:: WHAT IS BEING ASKED ::
Here are records with pictures in them. Copy all of them exactly and leave the pictures out.
-------
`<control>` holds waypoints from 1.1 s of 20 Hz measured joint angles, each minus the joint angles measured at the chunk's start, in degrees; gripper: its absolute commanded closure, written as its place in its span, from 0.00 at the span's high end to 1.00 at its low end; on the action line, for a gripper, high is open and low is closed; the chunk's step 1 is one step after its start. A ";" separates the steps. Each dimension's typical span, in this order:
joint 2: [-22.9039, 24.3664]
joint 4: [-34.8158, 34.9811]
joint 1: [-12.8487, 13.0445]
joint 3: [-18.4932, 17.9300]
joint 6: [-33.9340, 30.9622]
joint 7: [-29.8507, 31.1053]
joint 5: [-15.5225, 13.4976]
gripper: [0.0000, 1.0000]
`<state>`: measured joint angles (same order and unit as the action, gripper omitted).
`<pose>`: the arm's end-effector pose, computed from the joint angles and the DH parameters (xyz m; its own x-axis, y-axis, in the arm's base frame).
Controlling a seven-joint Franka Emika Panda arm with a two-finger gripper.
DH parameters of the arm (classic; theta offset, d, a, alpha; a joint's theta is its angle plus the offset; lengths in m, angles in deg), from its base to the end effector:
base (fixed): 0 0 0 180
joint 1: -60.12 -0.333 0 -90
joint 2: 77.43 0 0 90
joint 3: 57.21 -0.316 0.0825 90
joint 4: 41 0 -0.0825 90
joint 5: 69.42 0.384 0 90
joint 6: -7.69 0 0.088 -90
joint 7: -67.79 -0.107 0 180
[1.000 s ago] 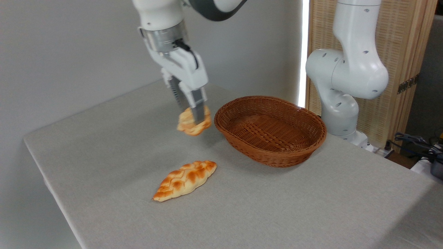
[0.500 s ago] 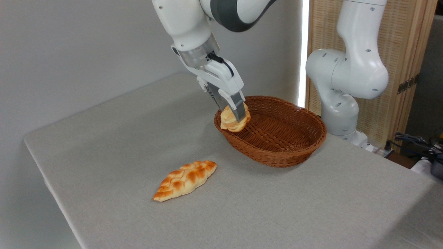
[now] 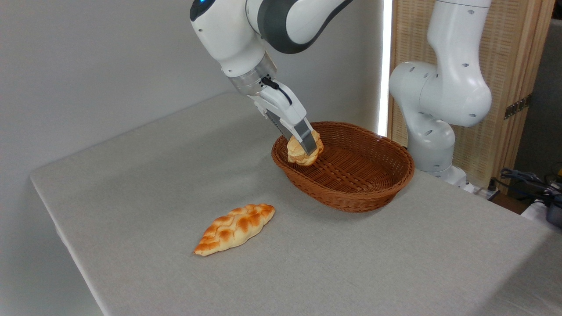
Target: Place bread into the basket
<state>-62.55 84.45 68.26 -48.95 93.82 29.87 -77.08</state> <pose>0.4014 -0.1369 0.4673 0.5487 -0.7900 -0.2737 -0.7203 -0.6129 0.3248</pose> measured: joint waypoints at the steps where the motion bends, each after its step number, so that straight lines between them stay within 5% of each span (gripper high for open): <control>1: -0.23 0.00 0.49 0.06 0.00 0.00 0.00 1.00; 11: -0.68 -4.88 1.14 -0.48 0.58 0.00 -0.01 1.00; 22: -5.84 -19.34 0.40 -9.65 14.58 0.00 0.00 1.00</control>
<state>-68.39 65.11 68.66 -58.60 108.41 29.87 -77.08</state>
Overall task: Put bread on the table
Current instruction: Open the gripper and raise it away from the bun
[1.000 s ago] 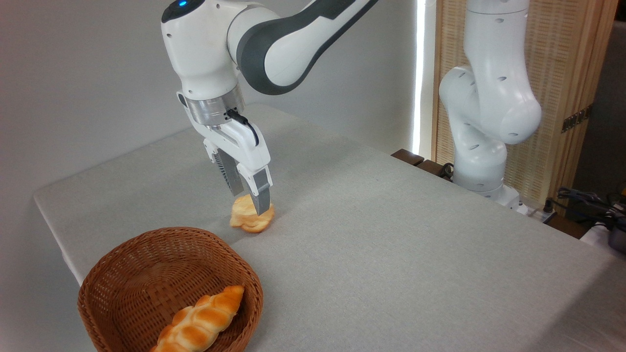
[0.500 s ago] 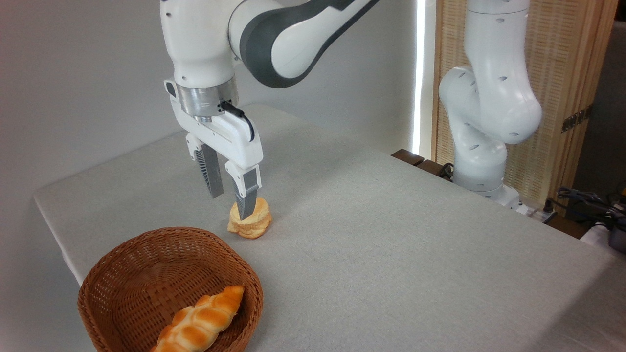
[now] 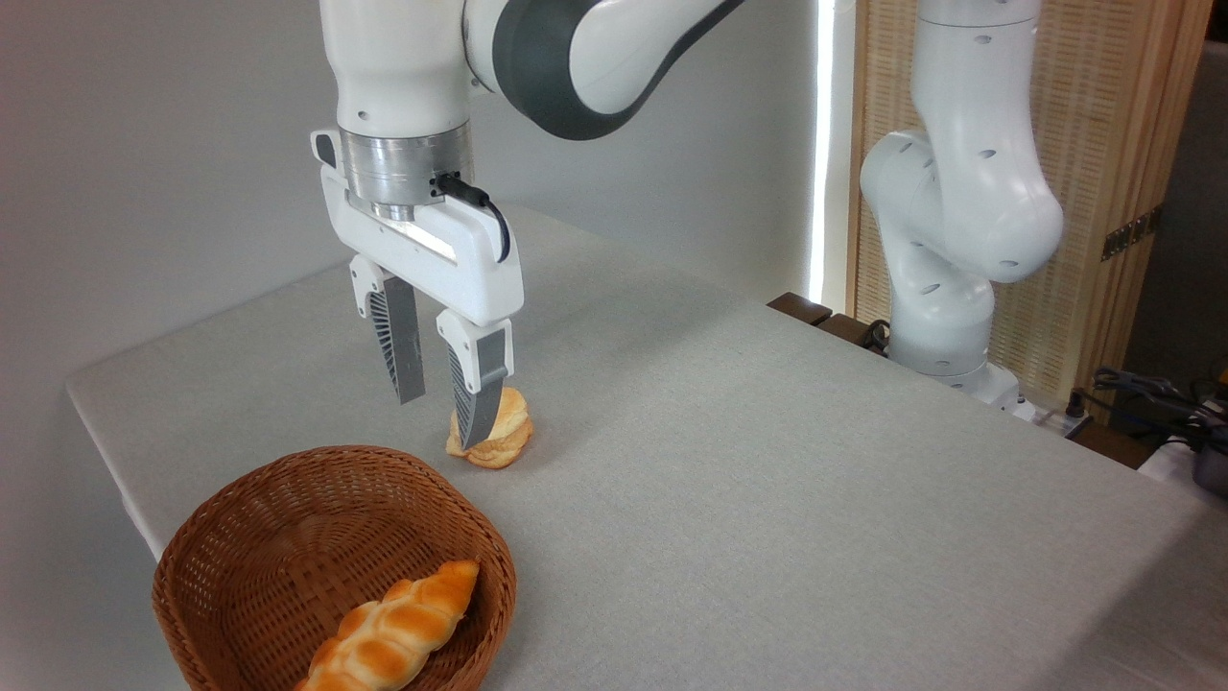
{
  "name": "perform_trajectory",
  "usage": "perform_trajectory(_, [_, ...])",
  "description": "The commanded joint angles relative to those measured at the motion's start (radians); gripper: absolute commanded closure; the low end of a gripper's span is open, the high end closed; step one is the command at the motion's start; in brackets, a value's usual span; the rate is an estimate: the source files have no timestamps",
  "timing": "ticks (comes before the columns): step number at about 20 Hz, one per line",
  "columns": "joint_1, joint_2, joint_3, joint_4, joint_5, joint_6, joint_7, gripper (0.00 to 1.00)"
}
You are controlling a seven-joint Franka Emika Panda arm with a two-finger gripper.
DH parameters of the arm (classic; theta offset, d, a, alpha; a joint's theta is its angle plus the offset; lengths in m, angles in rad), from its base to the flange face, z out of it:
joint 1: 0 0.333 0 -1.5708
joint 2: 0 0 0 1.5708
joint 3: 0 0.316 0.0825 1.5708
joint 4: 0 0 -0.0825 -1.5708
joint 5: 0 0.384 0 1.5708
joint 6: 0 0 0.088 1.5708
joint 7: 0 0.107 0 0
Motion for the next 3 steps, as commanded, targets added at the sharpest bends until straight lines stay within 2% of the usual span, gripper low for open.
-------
:: EXPECTED OUTPUT ::
`<control>` holds waypoints from 1.1 s of 20 Hz measured joint angles, each minus the joint angles measured at the chunk's start, in degrees; gripper: its absolute commanded closure, written as its place in its span, from 0.00 at the span's high end to 1.00 at its low end; on the action line, for a gripper, high is open and low is closed; the chunk's step 1 is one step after its start. A ";" separates the steps. Each dimension's typical span, in this order:
joint 2: [-22.9039, 24.3664]
joint 4: [-34.8158, 34.9811]
joint 1: [-12.8487, 13.0445]
joint 3: [-18.4932, 17.9300]
joint 6: [-33.9340, 30.9622]
joint 7: [-29.8507, 31.1053]
joint 5: [-15.5225, 13.4976]
gripper: [0.0000, 1.0000]
`<state>`: measured joint angles (same order and unit as the action, gripper omitted).
`<pose>`: the arm's end-effector pose, computed from the joint angles and the DH parameters (xyz m; its own x-axis, y-axis, in the arm's base frame).
Controlling a seven-joint Franka Emika Panda arm with a two-finger gripper.
DH parameters of the arm (classic; theta offset, d, a, alpha; a joint's theta is its angle plus the offset; lengths in m, angles in deg), from its base to the end effector:
base (fixed): 0 0 0 180
joint 1: -60.12 -0.333 0 -90
joint 2: 77.43 0 0 90
joint 3: 57.21 -0.316 0.0825 90
joint 4: 41 0 -0.0825 90
joint 5: 69.42 0.384 0 90
joint 6: -7.69 0 0.088 -90
joint 7: -67.79 -0.107 0 180
[1.000 s ago] 
[0.500 s ago] 
[now] 
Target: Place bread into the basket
<state>-62.55 84.45 68.26 -48.95 93.82 29.87 -77.08</state> <pose>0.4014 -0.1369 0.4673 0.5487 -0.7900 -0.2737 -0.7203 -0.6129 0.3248</pose> measured: joint waypoints at the steps where the motion bends, each after its step number, so that straight lines between them stay within 5% of each span (gripper high for open): <control>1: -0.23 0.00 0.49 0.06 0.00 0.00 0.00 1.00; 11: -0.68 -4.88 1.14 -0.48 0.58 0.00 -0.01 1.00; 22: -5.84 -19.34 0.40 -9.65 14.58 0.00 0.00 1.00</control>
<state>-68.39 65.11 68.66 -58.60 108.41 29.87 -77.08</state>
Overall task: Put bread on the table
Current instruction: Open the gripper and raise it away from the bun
[1.000 s ago] 
[0.500 s ago] 
[now] 
{
  "name": "perform_trajectory",
  "usage": "perform_trajectory(_, [_, ...])",
  "description": "The commanded joint angles relative to those measured at the motion's start (radians); gripper: absolute commanded closure; the low end of a gripper's span is open, the high end closed; step one is the command at the motion's start; in brackets, a value's usual span; the rate is an estimate: the source files have no timestamps",
  "timing": "ticks (comes before the columns): step number at about 20 Hz, one per line",
  "columns": "joint_1, joint_2, joint_3, joint_4, joint_5, joint_6, joint_7, gripper (0.00 to 1.00)"
}
You are controlling a seven-joint Franka Emika Panda arm with a two-finger gripper.
DH parameters of the arm (classic; theta offset, d, a, alpha; a joint's theta is its angle plus the offset; lengths in m, angles in rad), from its base to the flange face, z out of it:
joint 1: 0 0.333 0 -1.5708
joint 2: 0 0 0 1.5708
joint 3: 0 0.316 0.0825 1.5708
joint 4: 0 0 -0.0825 -1.5708
joint 5: 0 0.384 0 1.5708
joint 6: 0 0 0.088 1.5708
joint 7: 0 0.107 0 0
Motion for the next 3 steps, as commanded, targets added at the sharpest bends until straight lines stay within 2% of the usual span, gripper low for open.

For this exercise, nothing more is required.